Br-EV transcytosis involves caveolin-independent endocytosis, recycling endosomes, and basolateral SNAREs. (a) Flow cytometry quantification of TdTom-Br-EV uptake by brain endothelial cells in the presence of chemical inhibitors of different pathways of endocytosis (mean ± SD; 3 independent experiments). Statistical analysis was performed using unpaired two-tailed Student’s t test. (b) Representative fluorescence microscopy images of the colocalization of TdTom-Br-EVs with 70 kDa FITC Dextran (marker of macropinocytosis, left panel) and Alexa647 transferrin (marker of clathrin-dependent endocytosis, right panel) from 3 independent experiments. The bottom panels show magnification of the area selected by the white square. White arrows indicate colocalization. Scale bar, 25 μm. Representative fluorescence microscopy images of the colocalization of TdTom-Br-EVs with (c) rab 11, (d) DQ-Ovalbumin, (f) VAMP-3, and (g) VAMP-7. The right panels show magnification of the area selected by white square. White arrows indicate colocalization. Scale bar, 25 μm. Quantification of the percentage of colocalized Br-EV-containing vesicles with rab11, DQ-Ovalbumin (e) and VAMP-3 and VAMP-7 (h) (mean ± SD; 3 independent experiments). Statistical analyses were performed using unpaired two-tailed Student’s t test. (i,j) Representative fluorescence microscopy images of the colocalization of TdTom-Br-EVs with syntaxin 4 (i) and Snap23 (j) from 3 independent experiments. The right panels show magnification of the area selected by white square. White arrows indicate colocalization. Scale bar, 25 μm. In all panels, ns = not significant; *P ≤ 0.05; **P ≤ 0.01; ***P ≤ 0.001.

Figure 4.

Br-EVs downregulate the endothelial Rab7 to facilitate their transport. (a–c) Western blot images and quantification of rab7 and rab11 expression in brain endothelial cells following treatment with EVs in vitro (mean ± SD; duplicates in 3 independent experiments).
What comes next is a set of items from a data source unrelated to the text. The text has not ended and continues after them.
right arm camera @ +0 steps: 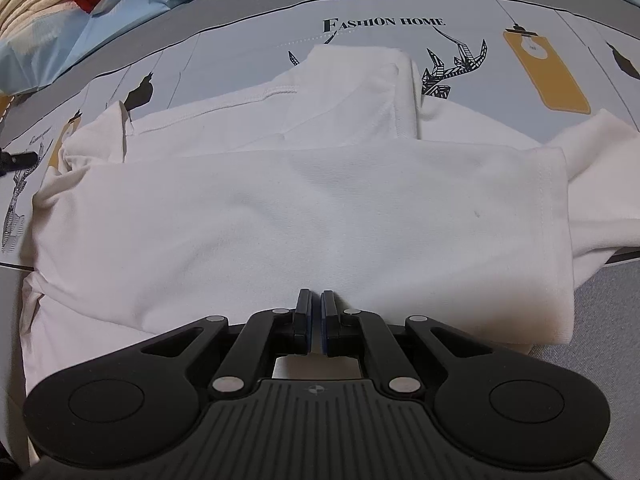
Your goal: Fold small clothes
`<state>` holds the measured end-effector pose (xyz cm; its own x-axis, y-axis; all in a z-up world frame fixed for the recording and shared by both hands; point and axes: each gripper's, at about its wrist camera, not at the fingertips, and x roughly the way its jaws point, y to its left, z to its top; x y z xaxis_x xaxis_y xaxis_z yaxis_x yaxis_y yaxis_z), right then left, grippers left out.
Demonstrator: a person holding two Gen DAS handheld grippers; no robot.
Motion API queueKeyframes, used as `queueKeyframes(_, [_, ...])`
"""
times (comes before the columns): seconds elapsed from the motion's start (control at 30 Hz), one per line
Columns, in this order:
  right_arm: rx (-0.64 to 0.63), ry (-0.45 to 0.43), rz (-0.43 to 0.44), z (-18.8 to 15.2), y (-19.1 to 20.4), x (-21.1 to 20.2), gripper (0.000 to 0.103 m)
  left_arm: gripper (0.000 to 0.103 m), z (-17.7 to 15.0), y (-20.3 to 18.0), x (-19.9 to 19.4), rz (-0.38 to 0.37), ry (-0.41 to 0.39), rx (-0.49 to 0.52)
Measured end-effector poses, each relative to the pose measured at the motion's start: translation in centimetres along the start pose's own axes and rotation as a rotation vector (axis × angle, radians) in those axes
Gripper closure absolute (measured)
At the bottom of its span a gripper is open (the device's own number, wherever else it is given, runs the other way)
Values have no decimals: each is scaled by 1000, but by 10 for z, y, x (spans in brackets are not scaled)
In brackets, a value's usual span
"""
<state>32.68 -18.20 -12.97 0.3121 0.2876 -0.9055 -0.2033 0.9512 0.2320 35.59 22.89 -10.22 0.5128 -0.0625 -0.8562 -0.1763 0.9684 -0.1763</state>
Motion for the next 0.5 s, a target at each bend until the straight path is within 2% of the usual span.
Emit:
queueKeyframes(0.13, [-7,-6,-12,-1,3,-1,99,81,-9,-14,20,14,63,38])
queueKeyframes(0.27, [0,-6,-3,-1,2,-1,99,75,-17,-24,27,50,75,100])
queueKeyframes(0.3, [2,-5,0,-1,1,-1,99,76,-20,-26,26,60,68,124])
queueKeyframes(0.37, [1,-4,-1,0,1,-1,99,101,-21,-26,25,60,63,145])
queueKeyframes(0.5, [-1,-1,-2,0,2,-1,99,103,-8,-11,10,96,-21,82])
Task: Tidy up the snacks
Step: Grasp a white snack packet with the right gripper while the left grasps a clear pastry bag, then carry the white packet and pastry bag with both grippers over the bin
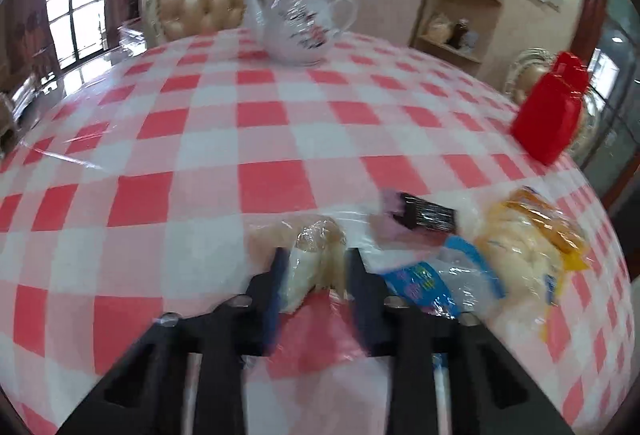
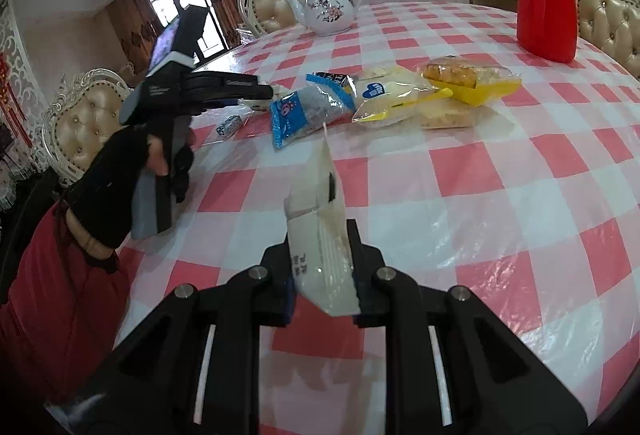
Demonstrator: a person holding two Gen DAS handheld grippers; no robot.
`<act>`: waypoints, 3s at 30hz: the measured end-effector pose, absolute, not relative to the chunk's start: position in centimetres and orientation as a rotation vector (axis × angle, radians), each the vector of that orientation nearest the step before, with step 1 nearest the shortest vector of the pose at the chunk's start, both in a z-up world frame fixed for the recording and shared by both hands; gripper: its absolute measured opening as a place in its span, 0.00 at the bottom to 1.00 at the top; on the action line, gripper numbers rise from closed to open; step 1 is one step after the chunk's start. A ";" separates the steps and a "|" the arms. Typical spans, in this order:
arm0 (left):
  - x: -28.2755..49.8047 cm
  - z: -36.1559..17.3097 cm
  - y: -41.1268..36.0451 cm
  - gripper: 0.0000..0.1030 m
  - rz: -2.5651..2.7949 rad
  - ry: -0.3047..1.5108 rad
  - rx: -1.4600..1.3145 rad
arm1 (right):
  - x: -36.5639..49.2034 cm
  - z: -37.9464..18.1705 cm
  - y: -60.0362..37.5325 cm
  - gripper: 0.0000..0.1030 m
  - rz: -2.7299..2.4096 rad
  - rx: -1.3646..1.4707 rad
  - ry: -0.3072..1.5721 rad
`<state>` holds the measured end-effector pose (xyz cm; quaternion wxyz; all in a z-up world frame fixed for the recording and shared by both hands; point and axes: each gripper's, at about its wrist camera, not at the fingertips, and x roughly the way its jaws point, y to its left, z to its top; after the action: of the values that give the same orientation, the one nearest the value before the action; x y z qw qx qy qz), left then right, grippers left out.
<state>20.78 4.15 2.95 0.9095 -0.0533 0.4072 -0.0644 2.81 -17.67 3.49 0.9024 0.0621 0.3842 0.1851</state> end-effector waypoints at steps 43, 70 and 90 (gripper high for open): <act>10.5 3.6 1.8 0.38 -0.294 0.906 0.087 | 1.4 4.8 -17.0 0.23 0.432 0.158 0.757; 5.5 1.7 0.2 0.03 -0.288 0.847 0.132 | 1.1 3.7 -15.7 0.23 0.416 0.093 0.773; -2.4 3.3 4.0 0.03 -0.324 0.763 -0.056 | -3.4 4.5 -16.3 0.23 0.382 0.167 0.712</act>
<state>-2.35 3.96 3.33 0.9150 -0.0270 0.3704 -0.1576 -3.40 -16.25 4.45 0.9161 0.0812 0.3461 0.1856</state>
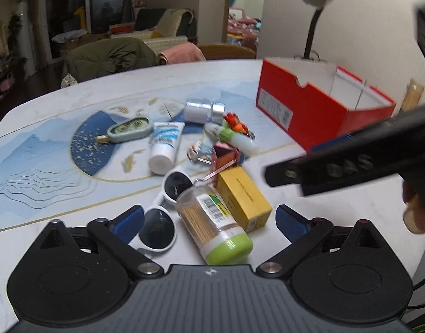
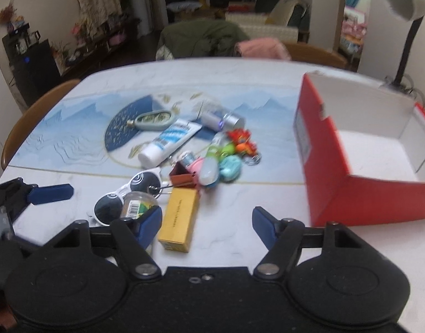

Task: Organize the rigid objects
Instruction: 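Grasp the green-capped toothpick jar with left tool while right tool grasps yellow box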

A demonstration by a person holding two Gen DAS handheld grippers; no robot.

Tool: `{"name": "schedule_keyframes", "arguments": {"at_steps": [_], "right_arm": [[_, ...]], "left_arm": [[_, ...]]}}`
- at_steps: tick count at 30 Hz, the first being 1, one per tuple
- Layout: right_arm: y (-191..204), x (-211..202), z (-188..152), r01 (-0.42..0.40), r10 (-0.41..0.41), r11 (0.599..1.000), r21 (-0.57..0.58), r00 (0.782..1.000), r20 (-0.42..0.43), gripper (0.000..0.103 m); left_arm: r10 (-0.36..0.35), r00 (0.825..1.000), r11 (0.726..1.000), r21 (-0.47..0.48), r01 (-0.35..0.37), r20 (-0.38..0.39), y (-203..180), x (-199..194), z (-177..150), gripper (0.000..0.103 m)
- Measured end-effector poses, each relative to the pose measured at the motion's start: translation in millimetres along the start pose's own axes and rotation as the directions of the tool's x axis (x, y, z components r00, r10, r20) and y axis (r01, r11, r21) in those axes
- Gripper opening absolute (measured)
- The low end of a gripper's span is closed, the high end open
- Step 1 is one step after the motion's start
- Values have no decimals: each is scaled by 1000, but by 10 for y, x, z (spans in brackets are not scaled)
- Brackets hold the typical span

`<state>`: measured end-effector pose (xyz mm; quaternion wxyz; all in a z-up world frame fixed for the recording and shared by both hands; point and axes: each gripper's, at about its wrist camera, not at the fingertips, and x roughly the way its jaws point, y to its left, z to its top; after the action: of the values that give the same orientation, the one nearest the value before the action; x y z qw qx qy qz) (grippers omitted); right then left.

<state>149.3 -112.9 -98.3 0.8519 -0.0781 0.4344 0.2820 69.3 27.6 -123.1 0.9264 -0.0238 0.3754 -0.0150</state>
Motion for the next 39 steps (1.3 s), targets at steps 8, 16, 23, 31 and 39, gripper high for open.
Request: {"name": "schedule_keyframes", "arguments": {"at_steps": [8,16,23,31,39], "right_arm": [[79,455,104,-11,8,1000,-27,993,-118,61],[183,670,134,-8,-6,997,-78,985,-175,48],[155,791,116,-22,9,998,-60,977,-211,33],[-2,679,62,-15,13,1000,-10,979,-205,28],[-168,358,-70,-30,38,998,47,982,-185,28]], "left_arm": [[17,999,1000,16,-17,-37,-85,238,-35,78],[26,998,999,-20,-27,-55,-41,352,-18,73],[-11,990,996,-93,-2,-138,30,482,-44,51],[2,990,993,-119,-19,-141,45,436,-68,49],[3,991,989,-146,-23,-134,50,311,-74,47]]}}
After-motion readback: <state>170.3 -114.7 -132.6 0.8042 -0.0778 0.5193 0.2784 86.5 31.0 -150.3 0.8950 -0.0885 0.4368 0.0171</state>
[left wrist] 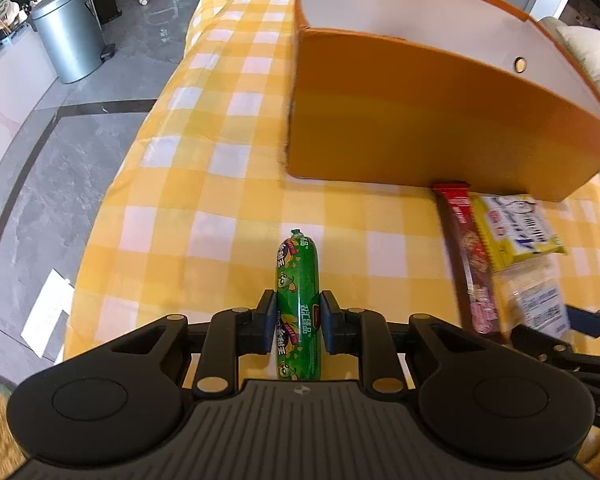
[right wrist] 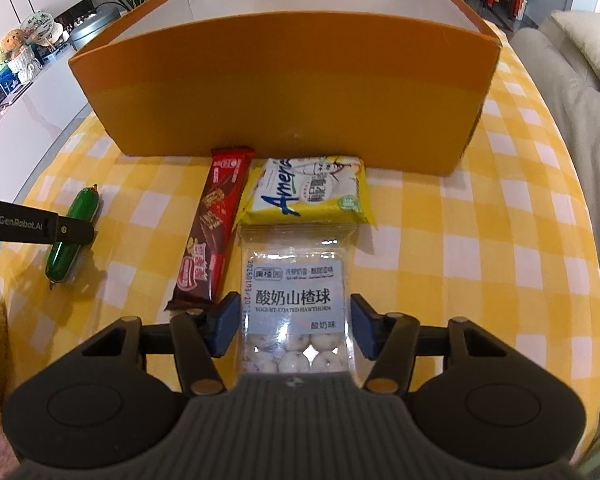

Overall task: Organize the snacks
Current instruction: 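Grasp the green sausage stick with the left tool while the right tool grasps the clear hawthorn packet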

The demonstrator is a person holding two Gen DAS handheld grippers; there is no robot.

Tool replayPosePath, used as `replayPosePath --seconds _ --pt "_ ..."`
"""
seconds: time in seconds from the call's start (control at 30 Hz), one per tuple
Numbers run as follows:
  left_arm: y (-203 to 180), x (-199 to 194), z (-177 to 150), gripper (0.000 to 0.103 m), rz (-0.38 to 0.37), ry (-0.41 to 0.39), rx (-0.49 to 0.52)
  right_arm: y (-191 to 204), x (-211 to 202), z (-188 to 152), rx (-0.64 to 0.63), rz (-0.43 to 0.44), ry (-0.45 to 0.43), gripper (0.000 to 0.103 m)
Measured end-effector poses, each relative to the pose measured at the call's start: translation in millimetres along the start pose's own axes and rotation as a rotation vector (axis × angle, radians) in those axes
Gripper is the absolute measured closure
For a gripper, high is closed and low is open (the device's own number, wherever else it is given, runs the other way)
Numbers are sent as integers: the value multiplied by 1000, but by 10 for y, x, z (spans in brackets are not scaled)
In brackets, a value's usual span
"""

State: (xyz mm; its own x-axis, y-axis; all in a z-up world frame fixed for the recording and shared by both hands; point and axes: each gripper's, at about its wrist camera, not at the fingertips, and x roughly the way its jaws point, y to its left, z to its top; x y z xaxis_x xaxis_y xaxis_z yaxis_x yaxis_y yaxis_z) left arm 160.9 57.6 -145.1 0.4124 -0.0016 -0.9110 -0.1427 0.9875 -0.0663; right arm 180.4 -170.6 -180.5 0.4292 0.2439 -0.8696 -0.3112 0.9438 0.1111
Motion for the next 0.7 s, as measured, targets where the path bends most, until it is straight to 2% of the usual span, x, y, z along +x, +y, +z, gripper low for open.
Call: replayPosePath --seconds 0.37,0.7 --pt "-201 -378 -46 79 -111 -32 -1 -107 -201 -105 103 16 88 49" --pt "-373 -747 -73 79 -200 -85 19 -103 -666 -157 130 52 17 49"
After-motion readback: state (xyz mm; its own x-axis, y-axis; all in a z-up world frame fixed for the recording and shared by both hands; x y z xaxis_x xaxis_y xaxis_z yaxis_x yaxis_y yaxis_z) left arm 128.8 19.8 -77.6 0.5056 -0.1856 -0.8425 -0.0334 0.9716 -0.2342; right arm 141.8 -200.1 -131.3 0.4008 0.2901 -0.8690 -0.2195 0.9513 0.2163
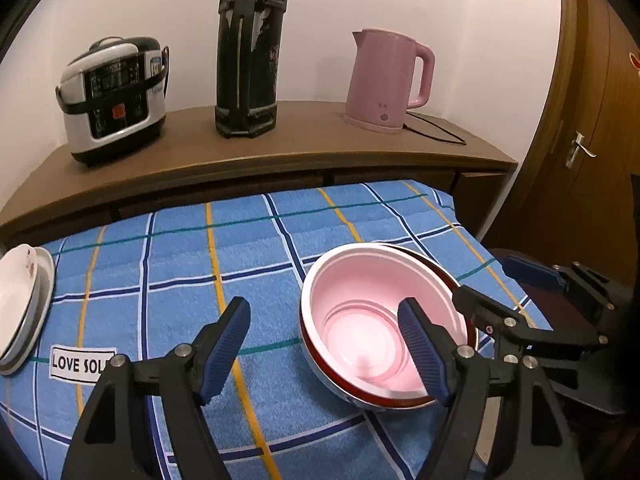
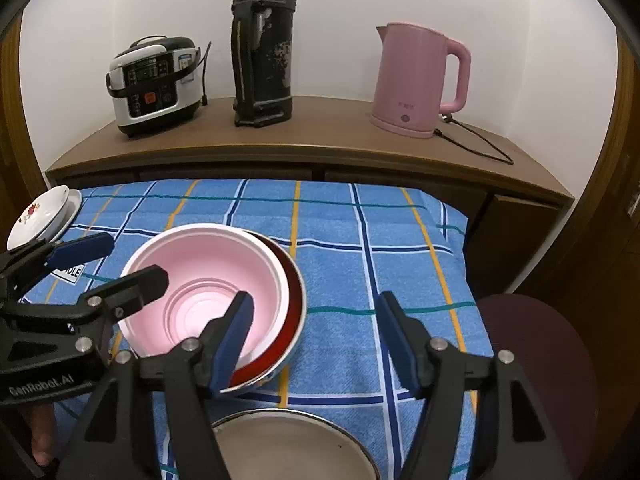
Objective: Organize plates and bowls
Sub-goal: 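Open both grippers and release the pink bowl, then move both grippers toward the rim of the white enamel bowl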
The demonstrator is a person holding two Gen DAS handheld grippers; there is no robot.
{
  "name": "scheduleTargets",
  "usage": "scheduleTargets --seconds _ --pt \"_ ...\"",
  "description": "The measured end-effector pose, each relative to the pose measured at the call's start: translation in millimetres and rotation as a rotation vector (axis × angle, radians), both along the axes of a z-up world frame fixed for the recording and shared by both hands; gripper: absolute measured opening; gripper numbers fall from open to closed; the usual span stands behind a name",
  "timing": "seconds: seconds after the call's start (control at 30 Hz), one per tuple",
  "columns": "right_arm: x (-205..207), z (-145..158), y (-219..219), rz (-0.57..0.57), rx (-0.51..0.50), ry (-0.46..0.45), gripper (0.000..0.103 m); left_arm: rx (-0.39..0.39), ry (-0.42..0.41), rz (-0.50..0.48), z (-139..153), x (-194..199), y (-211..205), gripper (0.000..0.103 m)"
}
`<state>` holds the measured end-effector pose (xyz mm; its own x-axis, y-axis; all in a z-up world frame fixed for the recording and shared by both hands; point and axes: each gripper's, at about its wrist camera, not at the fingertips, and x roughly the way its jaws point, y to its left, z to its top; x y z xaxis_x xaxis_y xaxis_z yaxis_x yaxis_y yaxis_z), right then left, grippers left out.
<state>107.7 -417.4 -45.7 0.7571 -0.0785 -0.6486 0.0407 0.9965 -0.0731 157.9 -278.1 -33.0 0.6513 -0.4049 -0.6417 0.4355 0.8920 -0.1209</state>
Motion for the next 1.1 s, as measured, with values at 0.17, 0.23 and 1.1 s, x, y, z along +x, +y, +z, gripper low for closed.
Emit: scheduleTargets --seconds 0.17,0.23,1.1 --pt "-4 2 2 0.002 -0.005 -0.005 0.065 0.003 -0.007 -0.003 3 -3 1 0.078" --pt "-7 4 2 0.005 -0.007 -0.01 0.065 0.002 -0.008 -0.004 5 -5 2 0.078" --pt "-94 -17 -47 -0.025 0.046 0.076 0.041 0.013 0.057 -0.163 -12 -84 -26 0.078"
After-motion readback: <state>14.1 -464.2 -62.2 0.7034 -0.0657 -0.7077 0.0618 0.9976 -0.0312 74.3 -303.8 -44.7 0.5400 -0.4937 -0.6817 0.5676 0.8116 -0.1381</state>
Statistical analyses were performed using one-way ANOVA with Tukey’s multiple comparison test. (d,e) Representative fluorescent microscopy images and quantification of the effect of rab7 KD in brain endothelial cells (upper panel) on the transfer of DQ-ovalbumin to lysosomes for degradation (middle panel) and the expression of LAMP1 lysosomal marker (lower panel) (mean ± SD; 3 independent experiments). Scale bar, 25 μm. Statistical analyses were performed using unpaired two-tailed Student’s t test. (f) Western blot images of rab7 knockdown in brain endothelial cells. (g) Flow cytometry quantification of TdTom-Br-EV uptake by brain endothelial cells with or without rab7 KD (mean ± SD; 3 independent experiments). Statistical analyses were performed using unpaired two-tailed Student’s t test. (h) Representative fluorescent microscopy images of TdTom-Br-EV uptake by rab7 KD brain endothelial cells and (i) quantification of the size of Br-EV-containing endosomal vesicles (mean ± SD; 3 independent experiments). Scale bar, 25 μm. Statistical analyses were performed using unpaired two-tailed Student’s t test. In all panels, ns = not significant; *P ≤ 0.05; **P ≤ 0.01; ***P ≤ 0.001.